● WORK TASK
Set down the full listing below word for word; pictures stay out of the copy.

● SUPPLIED DATA
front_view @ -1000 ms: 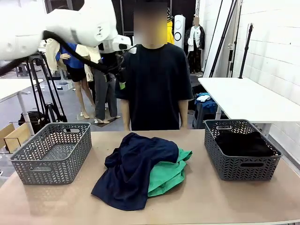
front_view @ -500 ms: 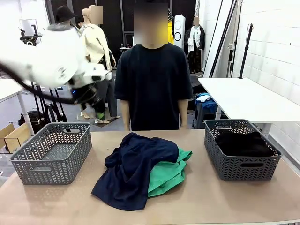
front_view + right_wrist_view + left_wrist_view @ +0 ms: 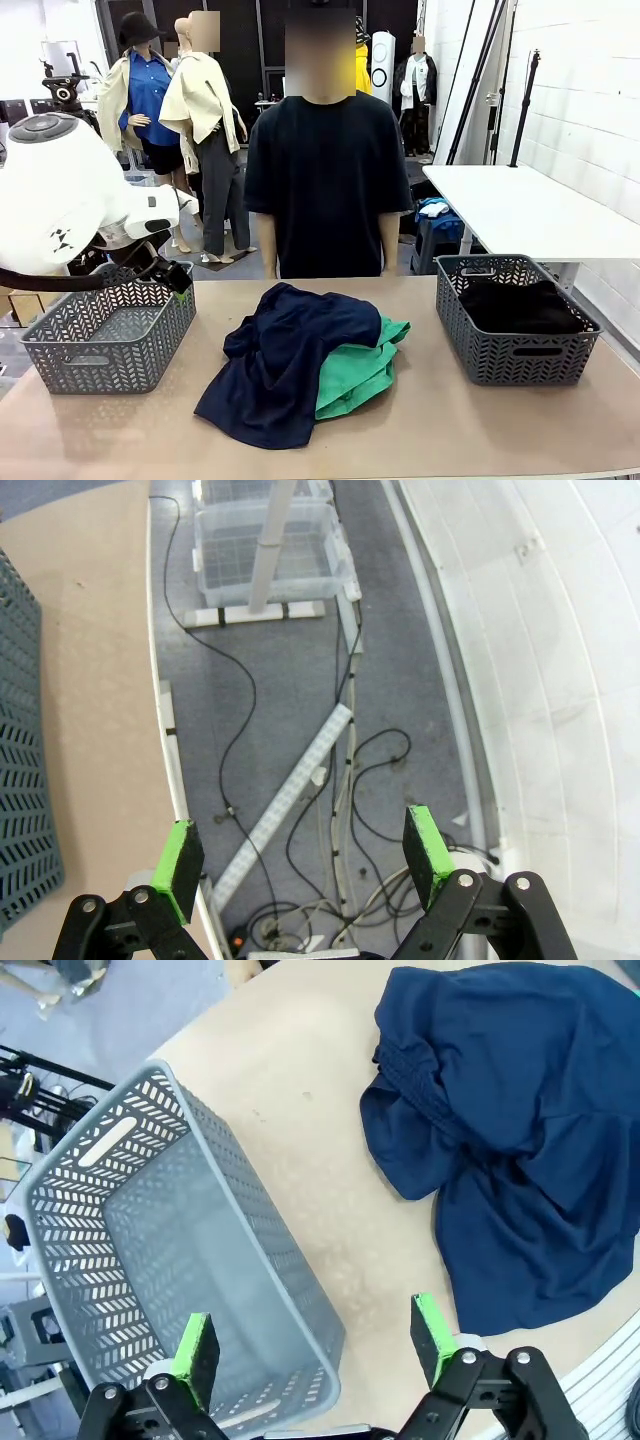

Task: Sort the tops and bottoms.
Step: Sort the clothes according to human instructions, then lift clothes from the center of the table with your right hand.

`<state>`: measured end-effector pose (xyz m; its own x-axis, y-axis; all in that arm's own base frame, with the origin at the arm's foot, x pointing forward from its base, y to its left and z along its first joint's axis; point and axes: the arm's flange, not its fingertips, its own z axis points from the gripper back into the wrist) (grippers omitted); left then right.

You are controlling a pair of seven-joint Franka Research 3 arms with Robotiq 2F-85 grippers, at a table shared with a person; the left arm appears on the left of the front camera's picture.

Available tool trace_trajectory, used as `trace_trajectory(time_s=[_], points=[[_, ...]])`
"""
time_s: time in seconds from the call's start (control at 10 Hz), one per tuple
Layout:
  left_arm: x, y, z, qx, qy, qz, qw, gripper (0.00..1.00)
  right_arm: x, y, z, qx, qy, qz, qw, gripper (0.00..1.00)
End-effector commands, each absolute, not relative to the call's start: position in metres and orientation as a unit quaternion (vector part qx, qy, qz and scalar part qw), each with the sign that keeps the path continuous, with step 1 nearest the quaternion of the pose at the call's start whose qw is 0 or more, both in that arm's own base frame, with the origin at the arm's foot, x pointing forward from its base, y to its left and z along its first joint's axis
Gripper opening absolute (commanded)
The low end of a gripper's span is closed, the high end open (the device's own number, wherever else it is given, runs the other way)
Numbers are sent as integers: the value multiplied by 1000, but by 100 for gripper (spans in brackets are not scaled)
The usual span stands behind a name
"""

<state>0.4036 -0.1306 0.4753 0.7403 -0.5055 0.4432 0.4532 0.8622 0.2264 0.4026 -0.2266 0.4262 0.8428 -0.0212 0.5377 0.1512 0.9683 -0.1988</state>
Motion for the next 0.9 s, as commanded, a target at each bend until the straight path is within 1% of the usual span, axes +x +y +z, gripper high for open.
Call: trace_trajectory(time_s=[0.0, 0.8], points=[[400, -124, 470, 54, -242, -252, 935, 100, 403, -228, 427, -119, -275, -44, 953, 100], [400, -124, 470, 54, -242, -252, 935, 100, 403, -228, 427, -119, -275, -44, 953, 100]])
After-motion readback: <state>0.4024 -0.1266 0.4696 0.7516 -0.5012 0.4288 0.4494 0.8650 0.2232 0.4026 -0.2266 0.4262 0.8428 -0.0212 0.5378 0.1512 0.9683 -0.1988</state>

● RESULT OF THE EXERCISE
front_view @ -1000 ms: 
front_view @ -500 ms: 
front_view + right_wrist_view + left_wrist_view @ +0 ms: 

Task: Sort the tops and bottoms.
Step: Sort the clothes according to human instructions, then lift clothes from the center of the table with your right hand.

`<state>`: measured end-effector pose (xyz m; its own x-axis, y-axis; all in that arm's own base frame, with the origin at the arm's foot, x pointing forward from its base, y to its left and z along its first joint's axis; point and axes: the arm's flange, not its fingertips, its own z axis points from the gripper back into the wrist) (grippers omitted); left then right.

You are controlling a pair of seven-joint Franka Research 3 arms with Robotiq 2F-85 grippers, at a table shared with a person; the left arm appears on the left of the front camera's picture.

Available tool trace_trajectory, used as `trace_trajectory(time_s=[_], points=[[_, ...]])`
"""
time_s: time in seconds from the call's start (control at 10 Hz), one per tuple
Layout:
  left_arm: x, y, z, qx, qy, qz, qw, gripper (0.00..1.00)
  right_arm: x, y, z, qx, qy, qz, qw, gripper (0.00..1.00)
End-effector commands, each absolute, not relative to the call's start: position in metres and orientation as a unit quaternion (vector part qx, qy, qz and scalar part qw), each with the sign that keeps the path continuous, with step 1 nearest the quaternion of the pose at the call's start whose qw is 0 or more, both in that arm's own base frame, with the origin at the arm's foot, x pointing forward from its base, y to its left and z along its first joint's axis
Gripper opening absolute (commanded)
The low end of a gripper's span is closed, the high end open (the device's own number, wherever else it is given, runs the other way)
Numbers are sent as integers: the value multiplied by 1000, but by 100 for gripper (spans in brackets are not scaled)
The usual span stands behind a name
"""

<state>0.4036 -0.1306 0.4753 0.7403 -0.5055 0.4432 0.4532 0.8622 0.2264 0.4026 -0.2266 0.4262 0.8428 -0.0212 0.5377 0.1512 0.9683 -0.1988</state>
Motion for the next 0.9 s, as commanded, a target at each bend until the straight path is within 1% of the usual span, axes +x +y +z, gripper high for open.
Call: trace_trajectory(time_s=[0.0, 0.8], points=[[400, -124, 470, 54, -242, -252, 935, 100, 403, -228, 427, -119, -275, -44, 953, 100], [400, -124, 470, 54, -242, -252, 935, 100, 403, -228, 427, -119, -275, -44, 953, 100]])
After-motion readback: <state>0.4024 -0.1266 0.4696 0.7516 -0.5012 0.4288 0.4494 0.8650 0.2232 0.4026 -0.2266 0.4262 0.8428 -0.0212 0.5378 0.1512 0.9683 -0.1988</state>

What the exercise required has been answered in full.